COP24-Slow Food: “Queremos disposições claras e imperativas para todos os países, e consequências para os países que saírem ou que não respeitarem o acordo”

05 Dez 2018

Em Katowice, Polônia, está se realizando a Conferência das Nações Unidas sobre o Clima (COP24). Durante os dias da Conferência, os participantes são chamados a finalizar o “Livro de Regras” do Acordo de Paris, através de um sistema de regras compartilhadas para implementar os compromissos assumidos em 2015.

“Chegou a hora da COP reconhecer as responsabilidades do sistema alimentar industrial na criação de emissões de gases do efeito estufa”, afirma Ursula Hudson, presidente do Slow Food Alemanha e membro do Comitê Executivo do Slow Food Internacional. “Sabemos que agricultura e uso do solo de modo geral, são causa de um quarto do total das emissões de gases do efeito estufa em nível global (fonte IPCC – Painel Intergovernamental sobre Mudança Climática).
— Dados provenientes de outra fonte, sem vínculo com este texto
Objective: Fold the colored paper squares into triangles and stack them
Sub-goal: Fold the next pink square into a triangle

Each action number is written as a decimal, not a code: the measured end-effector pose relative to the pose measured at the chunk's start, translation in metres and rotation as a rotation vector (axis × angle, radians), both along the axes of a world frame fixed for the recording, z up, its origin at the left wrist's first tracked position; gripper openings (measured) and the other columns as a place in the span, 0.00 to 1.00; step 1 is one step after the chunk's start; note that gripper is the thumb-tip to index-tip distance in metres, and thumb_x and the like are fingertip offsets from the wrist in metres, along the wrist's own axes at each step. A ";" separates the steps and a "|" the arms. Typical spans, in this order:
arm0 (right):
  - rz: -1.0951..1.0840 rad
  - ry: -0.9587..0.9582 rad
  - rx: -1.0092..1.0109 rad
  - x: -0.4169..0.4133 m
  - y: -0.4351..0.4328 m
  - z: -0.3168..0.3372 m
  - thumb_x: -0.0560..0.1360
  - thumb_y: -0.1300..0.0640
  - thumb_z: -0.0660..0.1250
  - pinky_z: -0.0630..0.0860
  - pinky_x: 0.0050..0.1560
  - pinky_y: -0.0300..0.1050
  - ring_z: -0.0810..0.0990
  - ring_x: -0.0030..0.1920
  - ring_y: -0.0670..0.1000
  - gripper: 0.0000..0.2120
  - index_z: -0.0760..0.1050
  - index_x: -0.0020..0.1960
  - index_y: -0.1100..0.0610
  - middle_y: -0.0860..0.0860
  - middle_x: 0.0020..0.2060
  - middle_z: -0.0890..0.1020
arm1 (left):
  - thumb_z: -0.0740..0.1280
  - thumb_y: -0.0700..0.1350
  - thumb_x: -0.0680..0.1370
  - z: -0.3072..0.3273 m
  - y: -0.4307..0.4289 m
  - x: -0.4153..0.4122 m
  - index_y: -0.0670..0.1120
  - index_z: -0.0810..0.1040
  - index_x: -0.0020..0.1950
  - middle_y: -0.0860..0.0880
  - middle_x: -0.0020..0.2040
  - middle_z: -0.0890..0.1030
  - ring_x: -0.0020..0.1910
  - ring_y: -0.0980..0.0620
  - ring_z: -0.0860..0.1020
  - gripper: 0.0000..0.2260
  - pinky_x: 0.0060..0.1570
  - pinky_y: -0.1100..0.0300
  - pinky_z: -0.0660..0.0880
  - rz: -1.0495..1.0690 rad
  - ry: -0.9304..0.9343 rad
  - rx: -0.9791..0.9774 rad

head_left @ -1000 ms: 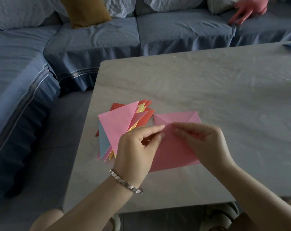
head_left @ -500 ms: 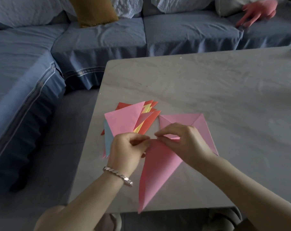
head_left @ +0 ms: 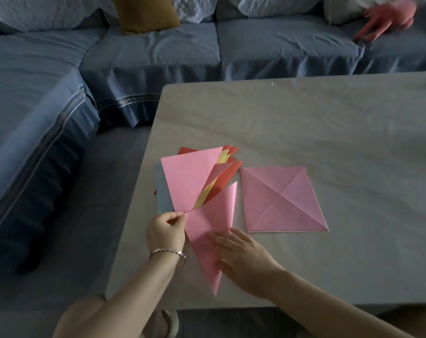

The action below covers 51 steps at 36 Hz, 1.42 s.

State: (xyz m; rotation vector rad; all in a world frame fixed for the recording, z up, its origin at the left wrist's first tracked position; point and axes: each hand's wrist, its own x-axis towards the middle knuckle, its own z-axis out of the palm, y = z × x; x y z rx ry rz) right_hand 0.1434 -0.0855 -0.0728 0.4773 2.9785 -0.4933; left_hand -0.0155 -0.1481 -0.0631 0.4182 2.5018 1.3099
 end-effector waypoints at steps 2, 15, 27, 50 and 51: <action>-0.037 -0.061 0.018 0.002 0.001 0.002 0.74 0.43 0.43 0.52 0.69 0.54 0.69 0.68 0.45 0.29 0.71 0.66 0.51 0.46 0.66 0.72 | 0.70 0.39 0.71 -0.003 -0.001 -0.001 0.39 0.83 0.44 0.42 0.43 0.84 0.41 0.47 0.79 0.05 0.41 0.62 0.69 -0.004 0.013 -0.002; -0.310 -0.085 0.111 -0.025 0.050 0.004 0.81 0.46 0.47 0.37 0.72 0.48 0.49 0.75 0.47 0.26 0.54 0.75 0.58 0.51 0.75 0.55 | 0.70 0.40 0.71 -0.009 -0.002 -0.004 0.40 0.83 0.44 0.43 0.44 0.84 0.43 0.48 0.79 0.05 0.42 0.64 0.68 -0.039 0.049 -0.016; -0.427 -0.123 0.035 -0.044 0.072 0.001 0.79 0.43 0.50 0.35 0.72 0.49 0.40 0.75 0.48 0.31 0.48 0.75 0.59 0.51 0.76 0.50 | 0.70 0.41 0.71 -0.011 -0.001 -0.004 0.41 0.83 0.44 0.44 0.43 0.84 0.41 0.48 0.78 0.05 0.41 0.63 0.67 -0.027 0.058 -0.033; -0.101 -0.286 0.067 0.002 0.001 0.007 0.61 0.25 0.61 0.32 0.71 0.56 0.30 0.72 0.55 0.62 0.35 0.74 0.64 0.58 0.74 0.36 | 0.68 0.41 0.73 -0.012 -0.002 0.001 0.40 0.82 0.44 0.43 0.45 0.83 0.46 0.45 0.79 0.06 0.43 0.63 0.67 -0.024 0.096 -0.065; -0.091 -0.284 0.068 0.003 -0.002 0.007 0.62 0.25 0.61 0.30 0.70 0.55 0.30 0.72 0.56 0.62 0.35 0.74 0.64 0.58 0.74 0.36 | 0.68 0.41 0.73 -0.011 -0.002 0.001 0.40 0.82 0.44 0.43 0.45 0.83 0.46 0.45 0.79 0.05 0.43 0.63 0.67 -0.020 0.087 -0.059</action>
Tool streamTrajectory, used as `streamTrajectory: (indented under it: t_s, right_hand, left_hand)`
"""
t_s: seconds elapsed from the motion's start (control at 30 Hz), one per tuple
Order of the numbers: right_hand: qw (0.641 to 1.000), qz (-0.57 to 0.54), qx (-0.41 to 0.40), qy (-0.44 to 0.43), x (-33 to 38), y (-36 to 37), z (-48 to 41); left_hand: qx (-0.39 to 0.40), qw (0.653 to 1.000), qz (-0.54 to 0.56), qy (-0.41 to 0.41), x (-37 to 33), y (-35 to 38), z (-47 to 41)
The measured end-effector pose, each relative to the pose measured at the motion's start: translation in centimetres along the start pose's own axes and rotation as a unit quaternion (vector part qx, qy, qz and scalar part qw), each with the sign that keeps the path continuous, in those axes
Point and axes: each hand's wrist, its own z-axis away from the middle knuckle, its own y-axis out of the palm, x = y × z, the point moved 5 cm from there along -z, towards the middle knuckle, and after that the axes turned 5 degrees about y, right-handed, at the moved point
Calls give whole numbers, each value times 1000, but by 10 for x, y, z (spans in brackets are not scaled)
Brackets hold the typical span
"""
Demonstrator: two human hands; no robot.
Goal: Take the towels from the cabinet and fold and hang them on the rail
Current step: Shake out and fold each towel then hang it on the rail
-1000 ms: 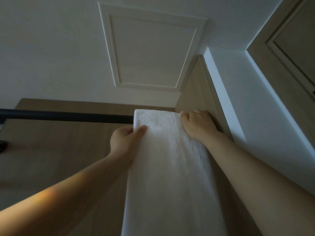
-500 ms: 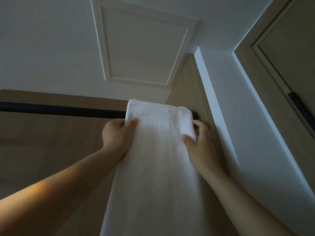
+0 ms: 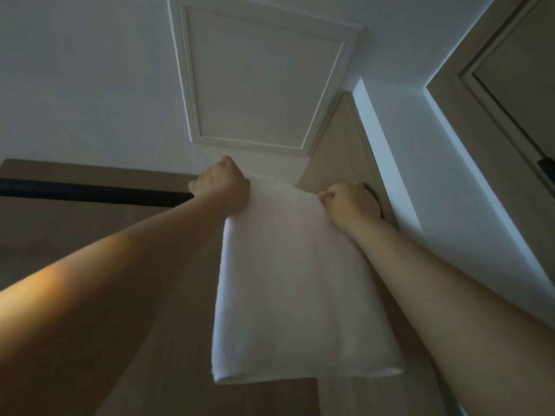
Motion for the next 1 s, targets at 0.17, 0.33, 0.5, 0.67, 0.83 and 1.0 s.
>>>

Na Europa, se incluirmos também a energia consumida para cultivo e produção de alimentos, transporte, refrigeração e preparação, esse dado aumenta para 40%. Os três maiores produtores de carne do mundo geram mais emissões que a França, e quase a mesma quantidade das maiores empresas petrolíferas. Se essas empresas fossem um país, seriam o sétimo produtor de emissões de gases do efeito estufa do mundo. O consumo de carne deve ser reduzido significativamente (dois terços das emissões da agricultura se devem à criação de gado) e os ecossistemas marinhos, capazes de sequestrar grandes quantidades de CO2, devem ser preservados. Chegou a hora da comunidade internacional tomar em consideração esses dados. Precisamos de políticos corajosos que não tenham medo de sancionar as empresas que não cumprem com os objetivos climáticos”.

Isso tudo deve ser feito em nível global, e a COP24 é a nossa chance. Os países que não respeitarem o Acordo, ou que saírem do mesmo, também deverão ser sancionados pela comunidade internacional. A questão do clima é uma questão global, e o futuro da humanidade não pode ser colocado em risco pelo egoísmo míope de políticos em busca de poder e consenso.

O caso da floresta amazônica, no Brasil, é emblemático. Esse enorme pulmão verde desempenha um papel fundamental, regulando o clima e preservando a biodiversidade. O desmatamento tropical e a degradação da floresta, causada pela expansão agrícola, a conversão de áreas em pastagens, o corte destrutivo, a queima e outras causas, representam 11% das emissões de gases do efeito estufa globais (fonte FAO). No Brasil, entre agosto de 2016 e julho de 2017, um total de 6.624 quilômetros quadrados de floresta amazônica se perdeu em um único ano (fonte INPE).

“O futuro poderá ser até pior”, afirma Georges Schnyder, presidente do Slow Food Brasil e membro do Comitê Executivo do Slow Food Internacional. “Se as promessa que o Presidente Jair Bolsonaro fez durante a campanha eleitoral (redução das medidas de proteção ambiental, fim da demarcação de terras indígenas, redução das sanções contra os crimes ambientais) forem cumpridas, as consequências seriam catastróficas para o clima de todo o planeta. Seria um desastre de proporções globais. É por isso que pedimos à COP24 de não permitir que essas políticas devastadoras sejam implementadas”.

Na Polônia, o país que está sediando a COP24, se encontra a maior usina de carvão do mundo. O presidente da Polônia, Andrzej Duda, durante o discurso de abertura da conferência, em Katowice, sublinhou a intenção da Polônia começar uma transição energética, afirmando que “A Polônia está pronta para fazer a sua parte pela segurança do planeta”. Anna Ruminska do Slow Food Dolny Slask espera que “aqui também, como no resto da Europa, compromissos concretos e firmes sejam adotados quanto antes para reduzir as emissões de CO2, criando incentivos para os produtores que praticam uma agricultura baseada na agroecologia; que criam animais de forma extensiva; que limitam a importação de espécies e sementes, privilegiando recursos locais; e que produzem com métodos artesanais, preservando a biodiversidade e defendendo o solo”.

O Slow Food lançou a campanha #FoodforChange para lembrar a todos que as nossas escolhas alimentares podem fazer a diferença. Os projetos que o Slow Food realiza em mais de 160 países mostram que um modelo alternativo de produção é possível.